Callidus is kept alive only because Glassman has repeatedly violated one of the cardinal tenets of investing: don't throw good money after bad.

But the bigger questions for the limited partners who invested in Catalyst's funds is how are they going to get all of their money back? Especially if Catalyst can't sell its holdings?

You won't be surprised to hear that Callidus, facing "insolvency and/or liquidation," was acquired for a pittance less than a year later.

4) Speaking of Roddy, he raises questions about a cancer drug being marketed by Jazz Pharmaceuticals (JAZZ) in his latest report: For Jazz Pharmaceuticals, Failure Is the New Winning. Excerpt:

Jazz and PharmaMar disclosed that lurbinectedin had failed to meet the primary endpoint of its clinical trial's Phase III: achieving improvement in the overall survival of participants. The medication did not succeed in proving its benefit to study participants over the standard of care offered by already approved treatments for small cell lung cancer.
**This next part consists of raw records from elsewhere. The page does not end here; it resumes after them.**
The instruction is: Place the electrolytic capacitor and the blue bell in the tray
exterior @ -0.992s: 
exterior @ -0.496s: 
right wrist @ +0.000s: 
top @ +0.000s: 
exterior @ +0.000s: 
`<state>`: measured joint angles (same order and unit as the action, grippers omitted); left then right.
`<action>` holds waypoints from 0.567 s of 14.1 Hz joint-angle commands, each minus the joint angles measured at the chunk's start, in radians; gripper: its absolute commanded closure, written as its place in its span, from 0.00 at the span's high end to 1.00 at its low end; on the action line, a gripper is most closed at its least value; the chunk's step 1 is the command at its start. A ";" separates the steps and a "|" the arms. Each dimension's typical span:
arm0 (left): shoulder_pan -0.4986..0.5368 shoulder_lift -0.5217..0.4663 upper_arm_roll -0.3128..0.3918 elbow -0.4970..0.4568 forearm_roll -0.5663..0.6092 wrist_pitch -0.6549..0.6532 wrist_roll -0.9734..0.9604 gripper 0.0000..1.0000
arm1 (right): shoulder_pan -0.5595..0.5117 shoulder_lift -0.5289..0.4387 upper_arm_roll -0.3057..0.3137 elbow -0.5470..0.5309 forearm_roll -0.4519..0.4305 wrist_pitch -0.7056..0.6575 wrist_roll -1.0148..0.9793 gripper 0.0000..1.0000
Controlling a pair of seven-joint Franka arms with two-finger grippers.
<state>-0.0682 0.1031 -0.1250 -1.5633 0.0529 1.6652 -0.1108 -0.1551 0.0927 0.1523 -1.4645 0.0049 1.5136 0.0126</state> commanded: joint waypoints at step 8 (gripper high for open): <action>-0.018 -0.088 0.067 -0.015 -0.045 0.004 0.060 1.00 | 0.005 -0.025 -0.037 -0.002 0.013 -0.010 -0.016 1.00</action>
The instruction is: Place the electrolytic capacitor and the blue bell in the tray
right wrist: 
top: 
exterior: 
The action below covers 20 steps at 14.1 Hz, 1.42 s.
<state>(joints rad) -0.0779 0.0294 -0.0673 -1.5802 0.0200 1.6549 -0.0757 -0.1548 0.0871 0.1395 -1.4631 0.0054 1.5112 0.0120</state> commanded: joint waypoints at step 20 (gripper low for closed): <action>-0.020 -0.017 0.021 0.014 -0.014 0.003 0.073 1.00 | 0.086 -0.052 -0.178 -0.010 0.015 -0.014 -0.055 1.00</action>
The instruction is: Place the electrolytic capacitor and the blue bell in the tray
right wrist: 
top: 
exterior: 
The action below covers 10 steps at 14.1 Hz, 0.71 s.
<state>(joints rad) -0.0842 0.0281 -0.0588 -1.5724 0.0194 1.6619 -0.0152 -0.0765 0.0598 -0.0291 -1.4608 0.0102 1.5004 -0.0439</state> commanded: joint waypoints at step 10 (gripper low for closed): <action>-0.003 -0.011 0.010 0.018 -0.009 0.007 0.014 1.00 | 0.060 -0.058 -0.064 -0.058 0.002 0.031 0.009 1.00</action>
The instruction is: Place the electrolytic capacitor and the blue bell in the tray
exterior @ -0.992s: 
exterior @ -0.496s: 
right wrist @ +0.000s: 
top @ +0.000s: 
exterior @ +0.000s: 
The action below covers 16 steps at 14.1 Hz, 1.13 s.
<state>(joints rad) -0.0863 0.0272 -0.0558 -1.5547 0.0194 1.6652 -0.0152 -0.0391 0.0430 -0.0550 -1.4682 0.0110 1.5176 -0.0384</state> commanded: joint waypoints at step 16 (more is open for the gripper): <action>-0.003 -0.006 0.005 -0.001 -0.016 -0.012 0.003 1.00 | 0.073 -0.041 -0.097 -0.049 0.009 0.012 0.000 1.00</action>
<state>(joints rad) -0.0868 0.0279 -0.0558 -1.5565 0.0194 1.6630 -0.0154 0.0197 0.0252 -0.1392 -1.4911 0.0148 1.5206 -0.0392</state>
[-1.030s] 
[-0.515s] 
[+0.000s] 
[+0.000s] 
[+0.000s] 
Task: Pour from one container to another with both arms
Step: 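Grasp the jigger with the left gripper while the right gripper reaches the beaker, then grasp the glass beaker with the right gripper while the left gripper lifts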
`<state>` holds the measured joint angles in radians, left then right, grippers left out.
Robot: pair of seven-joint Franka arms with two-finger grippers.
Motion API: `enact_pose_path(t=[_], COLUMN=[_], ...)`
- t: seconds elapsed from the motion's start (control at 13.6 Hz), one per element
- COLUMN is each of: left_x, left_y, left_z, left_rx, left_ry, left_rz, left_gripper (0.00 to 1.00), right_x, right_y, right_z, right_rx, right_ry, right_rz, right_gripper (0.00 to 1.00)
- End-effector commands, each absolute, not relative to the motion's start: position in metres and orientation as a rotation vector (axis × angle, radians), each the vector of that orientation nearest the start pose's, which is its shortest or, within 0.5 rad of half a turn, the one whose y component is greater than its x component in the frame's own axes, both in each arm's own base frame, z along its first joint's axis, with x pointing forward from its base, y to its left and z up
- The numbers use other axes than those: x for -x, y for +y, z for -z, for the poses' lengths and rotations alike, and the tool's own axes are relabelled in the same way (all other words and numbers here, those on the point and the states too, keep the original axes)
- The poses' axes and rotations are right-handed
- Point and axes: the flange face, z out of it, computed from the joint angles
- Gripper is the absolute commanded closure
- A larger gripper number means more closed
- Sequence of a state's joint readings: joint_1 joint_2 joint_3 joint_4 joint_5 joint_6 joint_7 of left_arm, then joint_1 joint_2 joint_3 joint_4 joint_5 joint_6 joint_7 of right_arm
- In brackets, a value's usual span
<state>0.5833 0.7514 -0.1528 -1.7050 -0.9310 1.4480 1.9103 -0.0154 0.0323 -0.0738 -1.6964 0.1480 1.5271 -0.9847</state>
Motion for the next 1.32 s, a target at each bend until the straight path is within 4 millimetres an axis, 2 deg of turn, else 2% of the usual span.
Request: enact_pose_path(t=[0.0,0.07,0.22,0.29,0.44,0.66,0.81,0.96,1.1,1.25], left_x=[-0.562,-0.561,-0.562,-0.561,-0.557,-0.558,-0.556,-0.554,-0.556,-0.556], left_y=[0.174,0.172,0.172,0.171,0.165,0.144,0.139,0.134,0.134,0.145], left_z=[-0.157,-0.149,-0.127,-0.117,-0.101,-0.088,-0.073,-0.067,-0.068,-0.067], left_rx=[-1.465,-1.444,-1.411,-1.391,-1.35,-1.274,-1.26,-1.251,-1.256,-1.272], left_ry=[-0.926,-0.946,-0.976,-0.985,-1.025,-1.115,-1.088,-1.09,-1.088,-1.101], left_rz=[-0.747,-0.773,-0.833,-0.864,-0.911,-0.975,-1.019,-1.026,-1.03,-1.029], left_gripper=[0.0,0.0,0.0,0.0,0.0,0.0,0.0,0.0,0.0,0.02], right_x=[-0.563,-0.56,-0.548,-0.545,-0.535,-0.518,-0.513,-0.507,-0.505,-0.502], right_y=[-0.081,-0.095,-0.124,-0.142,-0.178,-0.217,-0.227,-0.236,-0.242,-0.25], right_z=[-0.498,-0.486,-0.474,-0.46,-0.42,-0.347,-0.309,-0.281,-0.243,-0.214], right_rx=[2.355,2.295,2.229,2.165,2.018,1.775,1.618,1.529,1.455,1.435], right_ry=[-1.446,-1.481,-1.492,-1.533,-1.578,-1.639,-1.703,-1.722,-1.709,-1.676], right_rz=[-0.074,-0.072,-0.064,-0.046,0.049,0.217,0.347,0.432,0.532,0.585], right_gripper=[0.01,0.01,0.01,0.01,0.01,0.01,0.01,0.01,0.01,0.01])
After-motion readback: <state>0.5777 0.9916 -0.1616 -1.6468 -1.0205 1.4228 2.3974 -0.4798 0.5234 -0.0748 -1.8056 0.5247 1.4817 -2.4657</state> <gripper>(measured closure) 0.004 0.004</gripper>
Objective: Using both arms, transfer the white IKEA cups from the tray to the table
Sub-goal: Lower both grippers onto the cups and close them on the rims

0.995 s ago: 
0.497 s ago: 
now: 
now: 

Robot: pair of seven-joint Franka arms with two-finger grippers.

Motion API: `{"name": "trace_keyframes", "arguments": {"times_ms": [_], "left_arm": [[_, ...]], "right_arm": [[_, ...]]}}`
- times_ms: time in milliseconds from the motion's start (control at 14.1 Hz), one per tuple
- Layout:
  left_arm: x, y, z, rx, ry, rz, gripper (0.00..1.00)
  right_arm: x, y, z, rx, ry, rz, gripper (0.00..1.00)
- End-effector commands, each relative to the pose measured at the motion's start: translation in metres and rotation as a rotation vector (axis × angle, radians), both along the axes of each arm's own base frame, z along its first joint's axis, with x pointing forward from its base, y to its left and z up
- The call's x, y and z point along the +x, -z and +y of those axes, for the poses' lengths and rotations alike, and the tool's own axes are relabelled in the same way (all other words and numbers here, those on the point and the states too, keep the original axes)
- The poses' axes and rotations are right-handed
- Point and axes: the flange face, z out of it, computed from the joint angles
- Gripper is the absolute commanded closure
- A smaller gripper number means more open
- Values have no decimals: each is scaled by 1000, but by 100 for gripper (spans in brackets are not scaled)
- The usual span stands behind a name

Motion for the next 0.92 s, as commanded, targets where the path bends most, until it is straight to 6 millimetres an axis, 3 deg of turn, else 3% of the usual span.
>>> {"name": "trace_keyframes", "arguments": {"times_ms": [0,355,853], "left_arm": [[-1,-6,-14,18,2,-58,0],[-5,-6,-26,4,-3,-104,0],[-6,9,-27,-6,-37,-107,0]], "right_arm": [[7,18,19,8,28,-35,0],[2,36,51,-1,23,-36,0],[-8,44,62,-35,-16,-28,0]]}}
The Food and Drug Administration ("FDA"), however, did not pull the drug off the market. This lack of a response is becoming commonplace: The agency has permitted many drugs in the accelerated approval program to remain commercially available after their Phase III clinical trial failures...

Traditionally, the FDA has viewed a drug's inability to outperform current treatments in extending or improving the life of study participants as disqualifying – except for medications in its accelerated approval program, such as lurbinectedin. And lurbinectedin, like many cancer drugs, has documented side effects including fatigue, nausea and declines in white blood cell counts.

Commercially, though, lurbinectedin has been far from a failure, and brokerage analysts have projected that Jazz could take in $200 million to $225 million in revenue this year from sales of the drug. One Wells Fargo (WFC) analyst, in a June 2020 research note went so far as to suggest that Zepzelca's annual sales might peak at $700 million. PharmaMar is benefitting handsomely, too: Jazz's annual report noted the $300 million in payments it made to PharmaMar last year.

And the actions of Jazz stand in sharp contrast with those of larger rivals with oncology drugs. After Bristol-Myers Squibb (BMY) and Merck (MRK) recently disclosed the failure of confirmatory trials for their own bestselling drugs under accelerated FDA approval for treatment of small cell lung cancer, both companies immediately stopped marketing them for that purpose and removed the indication from their labels.

5) I was recently speaking with one of my oldest, wisest friends about how many of our friends and colleagues from New York City are considering moving (or have already moved) to Florida to avoid the increase in taxes here.

He made an insightful comment that I 100% agree with: "Isn't the point of being rich that you can live wherever you want?"